Markov chains applied to midi have been able to make "locally similar" stuff since forever. I wonder how this algorithm could be applied to higher-order aspects of music notation.
These are just multiple signals in a single dimension (time).
Fourier transform by itself is still 1D (amplitude vs. frequency); to get to 2 dimensions you can plot it over time i.e. a spectrogram.
It would be interesting to apply this concept to wavelets (instead of pixels or voxels) in order to work on real-life pictures.
Also, 3 dimensions as in X, Y and time, to work on animated GIFs. Think about an infinite, never repeating Blue Ball Machine! http://m.imgur.com/5Flh68G
you start from a finite pattern, which becomes the 'rules' of your created universe. Then, using this wave function collapse algorithm you expand it into an infinity where the possibilities are endless within the constraints of those generator rules
[1] http://www.goodreads.com/book/show/156784.Permutation_City
https://en.wikipedia.org/wiki/Esoteric_programming_language#...
Don't really understand the technique, but would like your thoughts on if it's possible to give a Penrose tile set as a seed and see if aperiodic order is generated.
Lovin' it!
I'm not sure, but I think that Penrose tilesets are what I call "easy": you can't run into a situation where you can't place a new tile. It would be great if someone here could confirm or deny this.
So if this is the case, then Penrose tilesets are not interesting to WFC, because you can produce arbitrary tilings with much simpler algorithms.
Right now though WFC is only working with square tiles, but it's not hard to generalize it to arbitrary shapes. Paul F. Harrison made a tiling program that supports hex tiles: http://logarithmic.net/pfh/ghost-diagrams See also the relevant paragraph in the readme (just search the word "easy").

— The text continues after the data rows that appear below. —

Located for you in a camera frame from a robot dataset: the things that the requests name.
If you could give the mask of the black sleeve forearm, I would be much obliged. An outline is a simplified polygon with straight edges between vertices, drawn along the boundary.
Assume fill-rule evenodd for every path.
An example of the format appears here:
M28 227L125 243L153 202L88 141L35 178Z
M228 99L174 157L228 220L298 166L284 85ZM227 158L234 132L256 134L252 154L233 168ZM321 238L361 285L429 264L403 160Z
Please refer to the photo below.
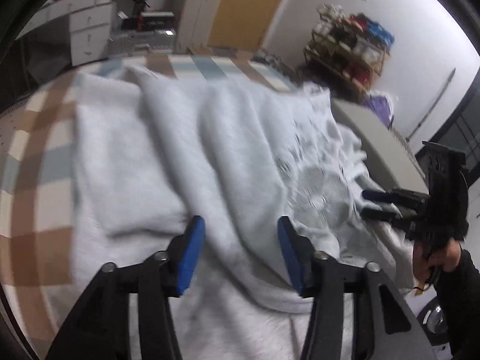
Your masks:
M434 286L448 328L453 359L479 359L479 270L470 252L460 251L459 264L443 271Z

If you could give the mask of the person's right hand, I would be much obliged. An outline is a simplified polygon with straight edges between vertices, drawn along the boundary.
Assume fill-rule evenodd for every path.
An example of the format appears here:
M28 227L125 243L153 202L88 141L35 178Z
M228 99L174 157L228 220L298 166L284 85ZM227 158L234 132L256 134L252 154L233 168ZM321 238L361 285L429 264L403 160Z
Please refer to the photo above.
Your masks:
M431 275L431 267L442 267L445 272L452 272L459 265L460 260L461 244L459 241L450 239L445 248L434 252L429 258L424 257L423 244L416 241L413 245L412 272L420 283L425 284Z

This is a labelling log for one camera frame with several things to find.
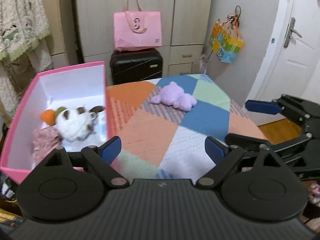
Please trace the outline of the white brown plush dog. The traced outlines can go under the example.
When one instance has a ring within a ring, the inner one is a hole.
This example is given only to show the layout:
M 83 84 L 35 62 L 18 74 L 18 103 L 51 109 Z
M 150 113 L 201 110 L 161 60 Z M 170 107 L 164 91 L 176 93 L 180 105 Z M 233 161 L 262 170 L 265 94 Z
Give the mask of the white brown plush dog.
M 57 115 L 55 127 L 64 140 L 83 141 L 94 131 L 94 121 L 104 110 L 104 106 L 94 106 L 90 110 L 84 106 L 67 108 Z

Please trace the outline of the purple plush toy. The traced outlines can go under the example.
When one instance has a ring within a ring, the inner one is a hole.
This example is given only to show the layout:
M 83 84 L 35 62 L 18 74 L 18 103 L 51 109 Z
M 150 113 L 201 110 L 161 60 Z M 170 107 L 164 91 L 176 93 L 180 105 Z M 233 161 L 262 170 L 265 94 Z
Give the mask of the purple plush toy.
M 171 81 L 168 85 L 164 86 L 160 93 L 151 99 L 153 104 L 163 104 L 165 106 L 172 106 L 174 109 L 188 112 L 196 104 L 196 99 L 188 93 L 176 82 Z

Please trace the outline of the white door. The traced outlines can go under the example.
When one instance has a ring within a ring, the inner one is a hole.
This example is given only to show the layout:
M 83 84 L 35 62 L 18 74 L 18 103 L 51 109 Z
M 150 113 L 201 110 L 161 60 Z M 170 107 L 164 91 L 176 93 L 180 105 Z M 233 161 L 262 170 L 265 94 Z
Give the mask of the white door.
M 278 49 L 263 76 L 255 81 L 248 99 L 271 101 L 283 94 L 303 97 L 319 62 L 319 0 L 293 0 L 284 20 L 285 30 L 278 39 Z M 287 48 L 284 41 L 291 17 L 294 29 L 303 37 L 292 35 Z

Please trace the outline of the pink floral cloth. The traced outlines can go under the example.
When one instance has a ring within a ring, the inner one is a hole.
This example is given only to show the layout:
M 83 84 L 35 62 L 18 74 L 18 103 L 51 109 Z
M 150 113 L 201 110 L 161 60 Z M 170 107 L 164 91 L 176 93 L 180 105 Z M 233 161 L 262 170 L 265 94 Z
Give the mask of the pink floral cloth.
M 54 126 L 35 129 L 33 131 L 33 153 L 32 158 L 35 165 L 38 165 L 43 159 L 56 147 L 61 146 L 62 137 Z

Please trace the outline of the green plush ball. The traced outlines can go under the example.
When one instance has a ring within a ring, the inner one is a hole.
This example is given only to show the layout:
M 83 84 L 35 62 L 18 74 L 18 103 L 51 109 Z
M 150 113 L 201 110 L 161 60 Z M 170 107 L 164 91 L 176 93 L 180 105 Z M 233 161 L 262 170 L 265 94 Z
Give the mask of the green plush ball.
M 55 117 L 57 117 L 61 112 L 65 111 L 67 108 L 66 107 L 59 107 L 56 111 L 55 111 Z

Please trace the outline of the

source: my own quasicrystal simulations (http://www.nature.com/nmat/journal/v14/n1/extref/nmat4152-s2...)
Also note how PatchMatch can work with constraints.
[1] http://vis.berkeley.edu/courses/cs294-69-fa11/wiki/images/1/...
Photoshop's implementation of PatchMatch handles constraints perfectly, yes.
This could be great for generating maps in a sprite based strategy game!
The blog itself hasn't been updated it in a while as I've been in the midst of some pretty serious rewrites/refactors over the past several months. Since that post I've rewritten the game in TypeScript, rewritten the core engine to use the ECS (Entity Component System) pattern, and right now am actually in the midst of a rewrite of pretty much the whole game. Hence I mentioned the rewrite of the mapgen code, the first version of which was probably written 2 years ago hehe. I had a huge amount of features built up over 2 years (idealogically similar to DF in that regard heh) but realized I needed to pare down the feature set to get an alpha out so people could play. It's also allowing me to address some fundamental flaws that the engine built up over the past year or two. So that's the point where I'm at now.
Feel free to sub to the mailing list if you'd like to know about any updates and when the game comes to fruition you'll be notified ;)
Super neat visuals and I can't wait to play with this, as someone who knows nothing about this kind of "stuff".